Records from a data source
****************************************

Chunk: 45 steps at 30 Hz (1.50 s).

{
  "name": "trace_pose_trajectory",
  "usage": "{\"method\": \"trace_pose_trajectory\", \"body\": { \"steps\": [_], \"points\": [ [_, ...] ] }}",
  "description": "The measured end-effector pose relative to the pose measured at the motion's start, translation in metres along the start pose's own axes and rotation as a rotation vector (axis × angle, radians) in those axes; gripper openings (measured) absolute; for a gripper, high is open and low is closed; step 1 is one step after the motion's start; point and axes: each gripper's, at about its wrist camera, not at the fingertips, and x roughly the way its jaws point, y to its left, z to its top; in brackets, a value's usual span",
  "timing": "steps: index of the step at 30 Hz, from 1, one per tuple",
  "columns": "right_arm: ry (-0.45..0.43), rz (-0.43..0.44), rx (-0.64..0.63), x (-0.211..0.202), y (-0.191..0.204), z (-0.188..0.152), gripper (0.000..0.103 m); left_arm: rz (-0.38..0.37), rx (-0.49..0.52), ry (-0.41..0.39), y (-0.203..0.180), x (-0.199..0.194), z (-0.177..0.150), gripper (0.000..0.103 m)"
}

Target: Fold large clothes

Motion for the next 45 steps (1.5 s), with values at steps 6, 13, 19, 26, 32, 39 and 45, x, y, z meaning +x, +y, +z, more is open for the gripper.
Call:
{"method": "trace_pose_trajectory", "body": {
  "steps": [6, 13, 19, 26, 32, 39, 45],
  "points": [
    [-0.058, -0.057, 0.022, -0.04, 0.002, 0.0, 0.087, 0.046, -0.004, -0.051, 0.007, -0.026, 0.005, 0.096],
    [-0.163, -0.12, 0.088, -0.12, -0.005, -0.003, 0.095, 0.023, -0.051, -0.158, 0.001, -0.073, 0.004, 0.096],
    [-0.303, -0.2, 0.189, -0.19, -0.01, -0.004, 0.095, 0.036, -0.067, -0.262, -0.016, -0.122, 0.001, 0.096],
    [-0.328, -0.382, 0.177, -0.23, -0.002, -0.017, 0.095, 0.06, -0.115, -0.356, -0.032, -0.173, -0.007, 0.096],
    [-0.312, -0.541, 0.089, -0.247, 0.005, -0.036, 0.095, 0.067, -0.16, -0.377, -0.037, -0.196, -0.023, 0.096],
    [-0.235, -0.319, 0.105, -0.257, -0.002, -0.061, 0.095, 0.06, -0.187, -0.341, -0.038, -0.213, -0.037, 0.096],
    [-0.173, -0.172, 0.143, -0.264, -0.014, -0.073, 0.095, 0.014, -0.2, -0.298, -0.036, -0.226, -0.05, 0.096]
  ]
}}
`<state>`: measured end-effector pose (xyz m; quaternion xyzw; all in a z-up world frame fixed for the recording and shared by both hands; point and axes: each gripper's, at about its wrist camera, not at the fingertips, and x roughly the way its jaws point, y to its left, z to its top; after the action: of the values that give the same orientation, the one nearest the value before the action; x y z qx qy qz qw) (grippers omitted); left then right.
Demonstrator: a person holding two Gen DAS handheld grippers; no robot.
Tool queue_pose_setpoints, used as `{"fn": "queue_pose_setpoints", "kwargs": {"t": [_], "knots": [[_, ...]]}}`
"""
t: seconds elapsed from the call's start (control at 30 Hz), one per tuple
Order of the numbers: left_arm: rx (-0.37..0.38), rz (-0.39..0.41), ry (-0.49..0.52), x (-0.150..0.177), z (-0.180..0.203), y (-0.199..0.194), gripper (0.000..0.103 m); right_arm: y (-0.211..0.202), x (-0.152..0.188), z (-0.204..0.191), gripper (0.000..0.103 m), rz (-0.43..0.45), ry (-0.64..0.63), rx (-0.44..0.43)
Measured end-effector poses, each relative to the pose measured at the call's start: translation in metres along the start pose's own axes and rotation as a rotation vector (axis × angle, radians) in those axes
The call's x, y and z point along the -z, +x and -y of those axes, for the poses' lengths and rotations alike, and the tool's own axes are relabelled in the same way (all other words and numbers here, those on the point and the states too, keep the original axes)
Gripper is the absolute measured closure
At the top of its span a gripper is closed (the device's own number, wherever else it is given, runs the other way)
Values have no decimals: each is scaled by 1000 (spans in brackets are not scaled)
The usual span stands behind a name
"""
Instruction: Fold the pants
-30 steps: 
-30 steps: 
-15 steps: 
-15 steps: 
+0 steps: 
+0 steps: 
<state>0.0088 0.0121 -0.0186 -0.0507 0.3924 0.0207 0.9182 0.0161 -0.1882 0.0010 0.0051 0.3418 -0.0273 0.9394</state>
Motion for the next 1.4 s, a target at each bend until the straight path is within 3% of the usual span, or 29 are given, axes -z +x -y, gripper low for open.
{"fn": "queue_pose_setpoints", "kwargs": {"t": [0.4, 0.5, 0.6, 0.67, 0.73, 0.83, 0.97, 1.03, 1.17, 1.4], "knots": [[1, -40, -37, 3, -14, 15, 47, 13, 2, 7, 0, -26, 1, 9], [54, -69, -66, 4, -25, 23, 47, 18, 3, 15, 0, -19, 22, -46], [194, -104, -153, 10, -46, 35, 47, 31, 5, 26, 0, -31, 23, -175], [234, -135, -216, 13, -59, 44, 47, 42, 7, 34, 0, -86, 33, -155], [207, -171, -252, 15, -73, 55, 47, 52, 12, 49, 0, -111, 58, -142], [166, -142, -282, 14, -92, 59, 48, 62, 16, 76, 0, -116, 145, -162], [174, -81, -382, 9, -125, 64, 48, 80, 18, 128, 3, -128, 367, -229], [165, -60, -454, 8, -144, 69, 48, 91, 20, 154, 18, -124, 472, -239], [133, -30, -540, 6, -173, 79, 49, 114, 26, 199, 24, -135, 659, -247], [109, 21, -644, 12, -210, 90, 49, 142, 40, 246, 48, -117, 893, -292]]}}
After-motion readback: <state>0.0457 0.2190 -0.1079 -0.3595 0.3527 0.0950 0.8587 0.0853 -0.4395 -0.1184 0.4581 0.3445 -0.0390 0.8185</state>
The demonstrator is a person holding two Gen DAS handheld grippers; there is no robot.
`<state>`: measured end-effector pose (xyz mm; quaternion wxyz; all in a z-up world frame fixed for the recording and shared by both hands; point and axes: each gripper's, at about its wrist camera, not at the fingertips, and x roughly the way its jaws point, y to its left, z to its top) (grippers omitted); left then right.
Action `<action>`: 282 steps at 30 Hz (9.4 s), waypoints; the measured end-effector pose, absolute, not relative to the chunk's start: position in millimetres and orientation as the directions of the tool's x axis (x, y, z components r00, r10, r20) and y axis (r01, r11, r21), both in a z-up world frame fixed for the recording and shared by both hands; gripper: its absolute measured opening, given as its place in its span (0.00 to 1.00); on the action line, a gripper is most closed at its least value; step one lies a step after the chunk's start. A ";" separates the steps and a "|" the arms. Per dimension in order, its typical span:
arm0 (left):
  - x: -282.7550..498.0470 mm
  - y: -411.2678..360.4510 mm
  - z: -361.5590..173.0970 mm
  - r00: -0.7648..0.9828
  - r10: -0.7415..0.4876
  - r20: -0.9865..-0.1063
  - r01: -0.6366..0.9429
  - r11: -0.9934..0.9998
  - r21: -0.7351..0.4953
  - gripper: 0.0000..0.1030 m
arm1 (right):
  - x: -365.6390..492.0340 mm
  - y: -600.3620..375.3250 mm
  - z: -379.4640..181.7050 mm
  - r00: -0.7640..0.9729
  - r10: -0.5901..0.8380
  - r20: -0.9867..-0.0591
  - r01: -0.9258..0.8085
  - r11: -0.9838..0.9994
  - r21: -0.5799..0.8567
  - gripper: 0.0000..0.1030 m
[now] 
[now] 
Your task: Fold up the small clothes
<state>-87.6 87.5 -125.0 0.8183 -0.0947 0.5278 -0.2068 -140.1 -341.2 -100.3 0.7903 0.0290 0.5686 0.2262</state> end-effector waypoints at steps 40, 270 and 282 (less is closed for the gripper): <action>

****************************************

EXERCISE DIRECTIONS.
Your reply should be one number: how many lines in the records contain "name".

TASK SOLUTION.
2